Task prompt — Write out the following listing's lines from the one with "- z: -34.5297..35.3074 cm" to the one with "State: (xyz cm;", exactly, with both included and no others.

____ Available data

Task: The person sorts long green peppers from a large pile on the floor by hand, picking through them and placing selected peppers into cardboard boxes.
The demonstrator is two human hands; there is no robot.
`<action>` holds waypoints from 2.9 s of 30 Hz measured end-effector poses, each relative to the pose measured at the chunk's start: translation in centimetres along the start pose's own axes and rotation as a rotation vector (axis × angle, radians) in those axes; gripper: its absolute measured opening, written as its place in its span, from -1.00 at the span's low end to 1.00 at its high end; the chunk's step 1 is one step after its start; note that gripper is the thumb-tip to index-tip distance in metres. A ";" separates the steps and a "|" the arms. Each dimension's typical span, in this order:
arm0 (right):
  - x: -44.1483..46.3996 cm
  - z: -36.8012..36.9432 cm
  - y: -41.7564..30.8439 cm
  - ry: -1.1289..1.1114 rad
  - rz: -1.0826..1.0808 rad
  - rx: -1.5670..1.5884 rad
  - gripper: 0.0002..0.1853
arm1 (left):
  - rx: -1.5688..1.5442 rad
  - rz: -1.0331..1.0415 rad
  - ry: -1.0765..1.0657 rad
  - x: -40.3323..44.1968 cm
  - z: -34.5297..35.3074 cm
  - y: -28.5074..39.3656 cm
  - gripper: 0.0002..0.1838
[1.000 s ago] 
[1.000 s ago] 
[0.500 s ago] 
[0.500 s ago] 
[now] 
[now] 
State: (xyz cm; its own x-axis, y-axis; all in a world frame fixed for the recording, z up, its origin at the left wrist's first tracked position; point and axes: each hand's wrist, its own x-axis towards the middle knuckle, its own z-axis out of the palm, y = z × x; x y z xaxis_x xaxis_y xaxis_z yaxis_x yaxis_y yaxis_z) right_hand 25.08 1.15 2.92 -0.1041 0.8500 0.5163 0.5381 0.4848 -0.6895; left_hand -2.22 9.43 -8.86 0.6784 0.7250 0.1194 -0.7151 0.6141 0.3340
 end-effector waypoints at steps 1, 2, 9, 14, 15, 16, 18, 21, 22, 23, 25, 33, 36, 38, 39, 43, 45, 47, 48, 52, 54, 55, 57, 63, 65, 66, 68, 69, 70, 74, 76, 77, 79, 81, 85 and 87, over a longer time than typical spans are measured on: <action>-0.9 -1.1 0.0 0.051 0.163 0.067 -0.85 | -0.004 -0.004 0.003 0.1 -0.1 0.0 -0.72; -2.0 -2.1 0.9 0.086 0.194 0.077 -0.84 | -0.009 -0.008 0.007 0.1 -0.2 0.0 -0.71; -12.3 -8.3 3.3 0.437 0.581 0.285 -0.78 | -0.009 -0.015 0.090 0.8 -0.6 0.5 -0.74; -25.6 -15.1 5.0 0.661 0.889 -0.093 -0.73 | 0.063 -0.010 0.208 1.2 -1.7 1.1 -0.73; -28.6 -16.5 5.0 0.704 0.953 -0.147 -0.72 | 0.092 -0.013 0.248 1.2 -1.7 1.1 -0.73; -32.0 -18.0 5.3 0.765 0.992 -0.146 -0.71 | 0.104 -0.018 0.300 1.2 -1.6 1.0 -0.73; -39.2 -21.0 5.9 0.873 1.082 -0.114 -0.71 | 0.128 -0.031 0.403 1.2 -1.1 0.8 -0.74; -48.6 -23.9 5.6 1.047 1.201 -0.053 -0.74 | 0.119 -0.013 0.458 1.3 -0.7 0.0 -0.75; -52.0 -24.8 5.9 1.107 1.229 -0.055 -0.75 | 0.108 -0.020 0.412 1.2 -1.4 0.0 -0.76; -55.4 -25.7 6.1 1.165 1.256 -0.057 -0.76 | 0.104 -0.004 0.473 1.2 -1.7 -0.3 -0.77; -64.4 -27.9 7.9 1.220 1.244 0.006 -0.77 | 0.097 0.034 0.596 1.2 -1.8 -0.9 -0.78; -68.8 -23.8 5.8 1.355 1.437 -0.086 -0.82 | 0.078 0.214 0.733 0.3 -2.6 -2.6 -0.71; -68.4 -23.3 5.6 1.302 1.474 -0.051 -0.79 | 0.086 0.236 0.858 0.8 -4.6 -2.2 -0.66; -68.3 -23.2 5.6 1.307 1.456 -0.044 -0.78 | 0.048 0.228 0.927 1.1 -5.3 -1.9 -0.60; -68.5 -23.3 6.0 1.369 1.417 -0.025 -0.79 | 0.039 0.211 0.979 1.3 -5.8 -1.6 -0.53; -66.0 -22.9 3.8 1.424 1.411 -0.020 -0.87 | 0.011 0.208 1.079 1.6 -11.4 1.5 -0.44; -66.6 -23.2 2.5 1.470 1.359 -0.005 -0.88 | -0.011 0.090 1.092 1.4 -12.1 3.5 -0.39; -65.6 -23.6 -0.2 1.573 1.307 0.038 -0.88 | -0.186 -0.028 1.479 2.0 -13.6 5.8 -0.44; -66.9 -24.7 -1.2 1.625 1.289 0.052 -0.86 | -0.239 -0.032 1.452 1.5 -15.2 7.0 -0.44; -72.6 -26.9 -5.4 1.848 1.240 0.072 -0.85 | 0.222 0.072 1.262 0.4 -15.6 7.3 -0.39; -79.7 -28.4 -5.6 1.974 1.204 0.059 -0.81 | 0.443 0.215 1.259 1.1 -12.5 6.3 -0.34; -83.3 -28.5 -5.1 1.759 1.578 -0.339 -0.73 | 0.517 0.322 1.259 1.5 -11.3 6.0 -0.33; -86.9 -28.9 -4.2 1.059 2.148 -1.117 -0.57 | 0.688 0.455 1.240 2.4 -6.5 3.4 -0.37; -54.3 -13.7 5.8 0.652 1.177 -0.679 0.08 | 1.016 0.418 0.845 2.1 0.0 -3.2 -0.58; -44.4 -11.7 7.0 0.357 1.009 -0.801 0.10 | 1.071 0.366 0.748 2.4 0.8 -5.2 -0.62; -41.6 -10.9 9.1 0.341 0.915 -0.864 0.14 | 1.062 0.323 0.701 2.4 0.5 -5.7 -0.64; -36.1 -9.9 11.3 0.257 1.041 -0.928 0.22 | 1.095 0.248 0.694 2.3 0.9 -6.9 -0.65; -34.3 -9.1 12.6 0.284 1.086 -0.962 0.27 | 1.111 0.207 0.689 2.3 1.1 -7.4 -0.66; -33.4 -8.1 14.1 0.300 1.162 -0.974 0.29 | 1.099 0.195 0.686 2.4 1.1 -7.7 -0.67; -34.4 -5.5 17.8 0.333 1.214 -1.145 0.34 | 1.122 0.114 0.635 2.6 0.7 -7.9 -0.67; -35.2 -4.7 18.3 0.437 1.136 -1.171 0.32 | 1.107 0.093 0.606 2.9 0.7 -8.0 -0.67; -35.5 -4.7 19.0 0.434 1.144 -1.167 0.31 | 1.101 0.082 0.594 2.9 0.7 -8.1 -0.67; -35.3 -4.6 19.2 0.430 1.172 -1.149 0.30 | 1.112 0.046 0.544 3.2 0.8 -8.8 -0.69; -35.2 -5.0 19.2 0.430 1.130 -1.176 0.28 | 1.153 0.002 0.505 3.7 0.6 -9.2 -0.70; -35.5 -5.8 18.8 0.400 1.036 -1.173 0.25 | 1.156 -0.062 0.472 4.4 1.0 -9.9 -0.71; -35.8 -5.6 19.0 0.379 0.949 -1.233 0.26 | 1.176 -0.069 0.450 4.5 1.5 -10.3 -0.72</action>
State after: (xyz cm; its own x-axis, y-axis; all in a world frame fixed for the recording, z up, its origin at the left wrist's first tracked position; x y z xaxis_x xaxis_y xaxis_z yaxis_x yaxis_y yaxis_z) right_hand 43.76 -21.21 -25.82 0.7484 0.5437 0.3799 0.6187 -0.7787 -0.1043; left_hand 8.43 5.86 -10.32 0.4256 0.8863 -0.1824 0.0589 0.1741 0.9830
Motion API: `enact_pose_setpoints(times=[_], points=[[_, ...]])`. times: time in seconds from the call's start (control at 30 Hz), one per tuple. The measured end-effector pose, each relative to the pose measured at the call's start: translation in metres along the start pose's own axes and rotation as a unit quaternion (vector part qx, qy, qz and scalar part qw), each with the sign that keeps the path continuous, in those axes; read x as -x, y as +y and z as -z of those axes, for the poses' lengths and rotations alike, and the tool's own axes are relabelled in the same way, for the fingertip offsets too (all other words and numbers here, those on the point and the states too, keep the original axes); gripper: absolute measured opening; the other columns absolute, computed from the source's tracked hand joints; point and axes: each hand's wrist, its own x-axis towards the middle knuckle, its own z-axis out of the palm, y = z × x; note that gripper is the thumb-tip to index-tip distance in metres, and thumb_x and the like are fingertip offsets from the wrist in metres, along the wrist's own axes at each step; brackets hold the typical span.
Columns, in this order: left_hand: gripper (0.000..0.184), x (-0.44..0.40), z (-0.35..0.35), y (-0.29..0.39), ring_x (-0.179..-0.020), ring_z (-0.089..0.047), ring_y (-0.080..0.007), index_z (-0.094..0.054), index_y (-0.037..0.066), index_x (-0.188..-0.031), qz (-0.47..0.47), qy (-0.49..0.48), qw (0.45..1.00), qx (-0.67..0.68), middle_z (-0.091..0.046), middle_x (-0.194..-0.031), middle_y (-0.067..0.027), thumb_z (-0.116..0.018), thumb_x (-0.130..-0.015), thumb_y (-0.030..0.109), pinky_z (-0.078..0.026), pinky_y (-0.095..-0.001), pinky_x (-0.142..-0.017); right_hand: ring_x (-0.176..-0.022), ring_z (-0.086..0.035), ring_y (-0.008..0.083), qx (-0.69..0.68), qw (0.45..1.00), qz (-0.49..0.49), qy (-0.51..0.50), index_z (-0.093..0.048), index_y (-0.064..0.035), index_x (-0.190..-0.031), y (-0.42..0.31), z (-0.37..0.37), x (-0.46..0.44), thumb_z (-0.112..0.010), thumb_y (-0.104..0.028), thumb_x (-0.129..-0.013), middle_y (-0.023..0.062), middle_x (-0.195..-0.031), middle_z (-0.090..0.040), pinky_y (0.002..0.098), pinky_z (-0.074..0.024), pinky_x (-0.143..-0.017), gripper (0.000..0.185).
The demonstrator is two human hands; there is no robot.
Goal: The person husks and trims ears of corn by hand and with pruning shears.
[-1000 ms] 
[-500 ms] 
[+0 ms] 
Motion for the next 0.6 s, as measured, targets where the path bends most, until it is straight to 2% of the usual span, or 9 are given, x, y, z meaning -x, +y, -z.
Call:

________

Solution —
  - z: -34.5297..35.3074 cm
  - y: -28.5074..39.3656 cm
  - gripper: 0.0002..0.1838
[1.000 s ago] 
[1.000 s ago] 
[0.500 s ago] 
[0.500 s ago] 
[now] 
[now] 
State: (xyz cm; its own x-axis, y-axis; all in a world frame fixed for the recording, z up, its origin at the left wrist's first tracked position; point and axes: each hand's wrist, its own x-axis towards the middle knuckle, its own z-axis out of the palm, y = z × x; x y z xaxis_x xaxis_y xaxis_z yaxis_x yaxis_y yaxis_z) right_hand 25.08 1.15 2.92 -0.1041 0.8500 0.5163 0.5381 0.4848 -0.6895; left_hand -2.22 9.43 -8.86 0.6784 0.7250 0.1194 -0.7151 0.6141 0.3340

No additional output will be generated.